- **Exercise directions**: Below are the records; copy exactly the stretch from the line containing "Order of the" through the line containing "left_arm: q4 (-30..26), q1", both ends included, and nothing else.

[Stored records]
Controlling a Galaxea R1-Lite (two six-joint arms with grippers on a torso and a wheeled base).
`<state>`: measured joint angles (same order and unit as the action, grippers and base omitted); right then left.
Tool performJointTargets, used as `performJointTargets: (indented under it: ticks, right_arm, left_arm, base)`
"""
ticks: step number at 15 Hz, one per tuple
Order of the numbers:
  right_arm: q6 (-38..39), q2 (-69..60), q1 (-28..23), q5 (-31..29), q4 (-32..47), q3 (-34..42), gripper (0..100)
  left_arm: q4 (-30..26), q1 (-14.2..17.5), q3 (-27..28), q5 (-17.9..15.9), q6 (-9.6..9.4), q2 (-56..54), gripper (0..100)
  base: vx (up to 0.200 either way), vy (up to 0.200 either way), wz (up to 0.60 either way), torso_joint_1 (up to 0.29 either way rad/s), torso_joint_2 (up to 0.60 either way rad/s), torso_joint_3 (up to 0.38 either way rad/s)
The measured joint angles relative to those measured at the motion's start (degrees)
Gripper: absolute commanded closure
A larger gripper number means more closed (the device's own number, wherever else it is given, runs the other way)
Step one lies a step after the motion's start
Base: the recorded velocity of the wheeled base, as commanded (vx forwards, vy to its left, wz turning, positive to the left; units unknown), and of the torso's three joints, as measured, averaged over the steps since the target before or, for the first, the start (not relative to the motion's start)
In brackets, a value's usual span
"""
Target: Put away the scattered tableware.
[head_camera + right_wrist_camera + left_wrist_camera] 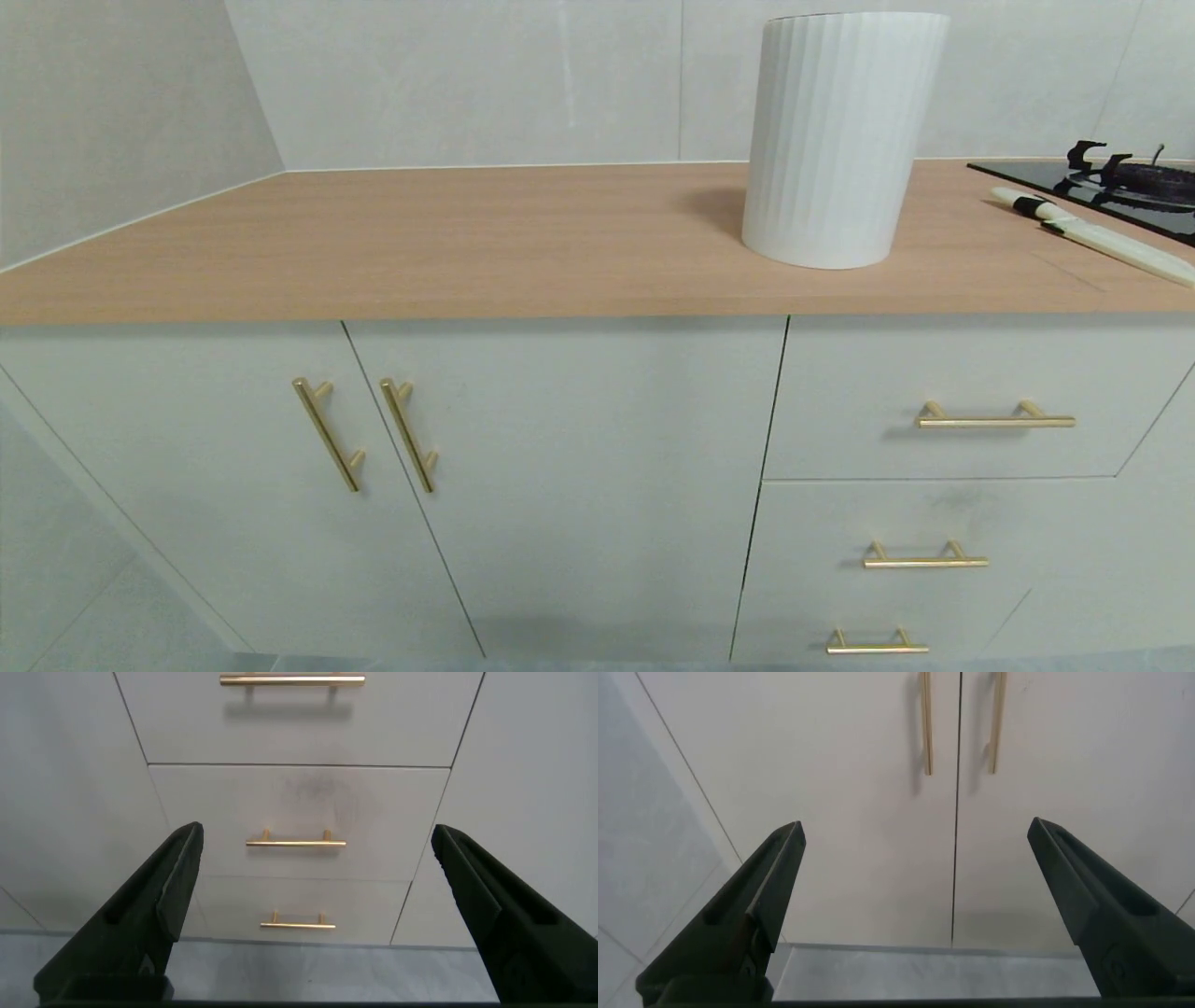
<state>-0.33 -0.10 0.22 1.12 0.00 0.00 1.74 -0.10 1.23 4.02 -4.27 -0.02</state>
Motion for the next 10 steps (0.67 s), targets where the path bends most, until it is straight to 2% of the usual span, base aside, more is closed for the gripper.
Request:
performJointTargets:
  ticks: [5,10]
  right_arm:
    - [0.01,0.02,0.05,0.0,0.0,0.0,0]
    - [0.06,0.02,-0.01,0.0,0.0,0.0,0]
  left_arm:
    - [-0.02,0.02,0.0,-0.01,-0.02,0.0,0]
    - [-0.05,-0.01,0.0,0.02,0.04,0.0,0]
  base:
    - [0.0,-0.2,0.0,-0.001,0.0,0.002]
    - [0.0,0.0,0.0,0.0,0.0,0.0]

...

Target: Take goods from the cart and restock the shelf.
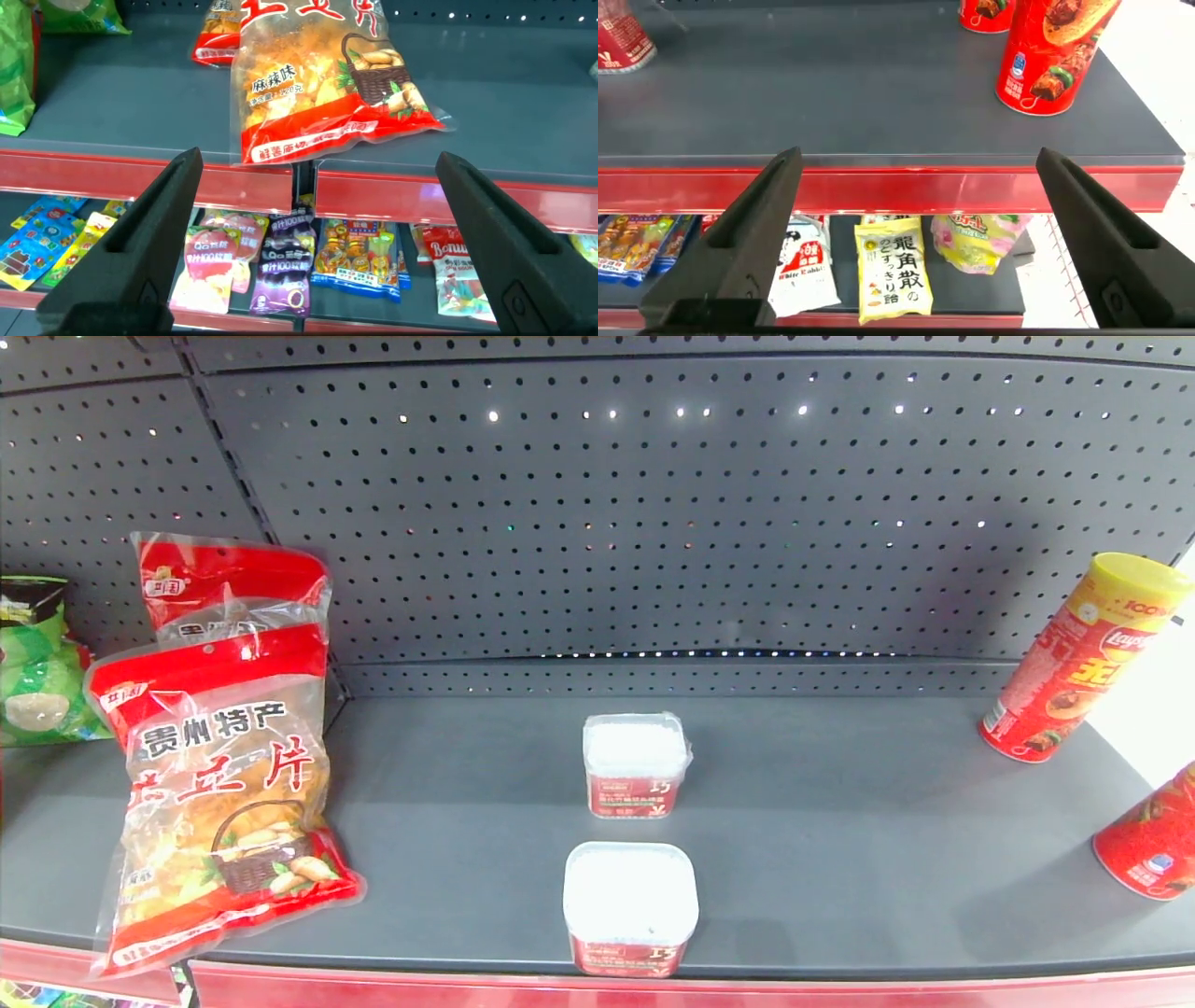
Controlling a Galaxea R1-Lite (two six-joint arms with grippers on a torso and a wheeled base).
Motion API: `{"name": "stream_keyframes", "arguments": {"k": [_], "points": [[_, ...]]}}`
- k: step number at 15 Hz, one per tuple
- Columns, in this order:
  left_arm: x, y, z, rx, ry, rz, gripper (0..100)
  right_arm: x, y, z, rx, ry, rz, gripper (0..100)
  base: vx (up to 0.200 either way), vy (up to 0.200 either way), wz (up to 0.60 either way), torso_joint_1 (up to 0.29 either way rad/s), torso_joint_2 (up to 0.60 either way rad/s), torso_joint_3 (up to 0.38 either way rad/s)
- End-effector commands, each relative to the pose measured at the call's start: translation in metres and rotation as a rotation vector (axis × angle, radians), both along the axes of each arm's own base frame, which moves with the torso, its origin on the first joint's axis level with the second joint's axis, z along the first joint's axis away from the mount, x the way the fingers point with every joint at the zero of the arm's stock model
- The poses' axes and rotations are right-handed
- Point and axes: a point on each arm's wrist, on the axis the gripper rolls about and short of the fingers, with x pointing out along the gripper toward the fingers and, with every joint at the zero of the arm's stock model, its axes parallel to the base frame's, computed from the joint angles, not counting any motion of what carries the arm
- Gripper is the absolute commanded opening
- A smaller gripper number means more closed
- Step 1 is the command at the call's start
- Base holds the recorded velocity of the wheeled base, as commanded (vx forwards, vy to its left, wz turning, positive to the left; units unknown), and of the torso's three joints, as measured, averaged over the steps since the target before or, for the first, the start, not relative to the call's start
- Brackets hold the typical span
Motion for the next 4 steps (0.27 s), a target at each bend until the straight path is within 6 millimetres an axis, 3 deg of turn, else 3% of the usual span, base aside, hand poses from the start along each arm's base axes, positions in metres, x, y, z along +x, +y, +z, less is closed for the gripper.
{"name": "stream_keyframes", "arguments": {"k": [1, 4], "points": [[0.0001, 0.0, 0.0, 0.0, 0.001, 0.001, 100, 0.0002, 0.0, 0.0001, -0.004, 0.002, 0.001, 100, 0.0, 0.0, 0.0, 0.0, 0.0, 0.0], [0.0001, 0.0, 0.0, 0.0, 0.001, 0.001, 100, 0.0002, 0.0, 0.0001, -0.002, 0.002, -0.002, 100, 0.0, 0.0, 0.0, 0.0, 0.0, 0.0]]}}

- **Your solution**:
Order of the numbers:
  right_arm: q6 (-38..39), q2 (-69..60), q1 (-28..23), q5 (-31..29), q4 (-32..47), q3 (-34..42), gripper (0..100)
  left_arm: q4 (-30..26), q1 (-14.2..17.5), q3 (-27..28), q5 (-17.9..15.9), q6 (-9.6..9.4), q2 (-56..54), gripper (0..100)

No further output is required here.